* WORK TO BE COMPLETED *
For every line in the data below that contains "parts", copy the line.

* MATERIAL SUPPLIED *
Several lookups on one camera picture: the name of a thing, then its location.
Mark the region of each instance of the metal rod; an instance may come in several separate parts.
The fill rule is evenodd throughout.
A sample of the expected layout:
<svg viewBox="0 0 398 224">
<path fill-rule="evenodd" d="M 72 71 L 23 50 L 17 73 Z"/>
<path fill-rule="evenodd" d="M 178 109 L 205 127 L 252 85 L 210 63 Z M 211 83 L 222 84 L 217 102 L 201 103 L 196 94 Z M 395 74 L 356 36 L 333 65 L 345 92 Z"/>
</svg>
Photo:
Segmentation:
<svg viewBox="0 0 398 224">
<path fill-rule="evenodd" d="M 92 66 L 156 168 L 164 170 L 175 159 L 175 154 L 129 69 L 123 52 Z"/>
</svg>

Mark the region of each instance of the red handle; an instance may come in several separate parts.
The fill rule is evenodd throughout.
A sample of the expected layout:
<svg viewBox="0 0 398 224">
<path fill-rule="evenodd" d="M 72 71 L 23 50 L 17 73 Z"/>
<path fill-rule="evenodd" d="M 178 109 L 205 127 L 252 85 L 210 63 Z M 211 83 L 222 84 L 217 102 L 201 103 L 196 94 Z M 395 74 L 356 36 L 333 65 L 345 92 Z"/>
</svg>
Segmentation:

* OUTPUT BELOW *
Mark the region of each instance of the metal rod; an instance may come in several separate parts.
Mark the region of each instance of the red handle; an instance may come in several separate parts.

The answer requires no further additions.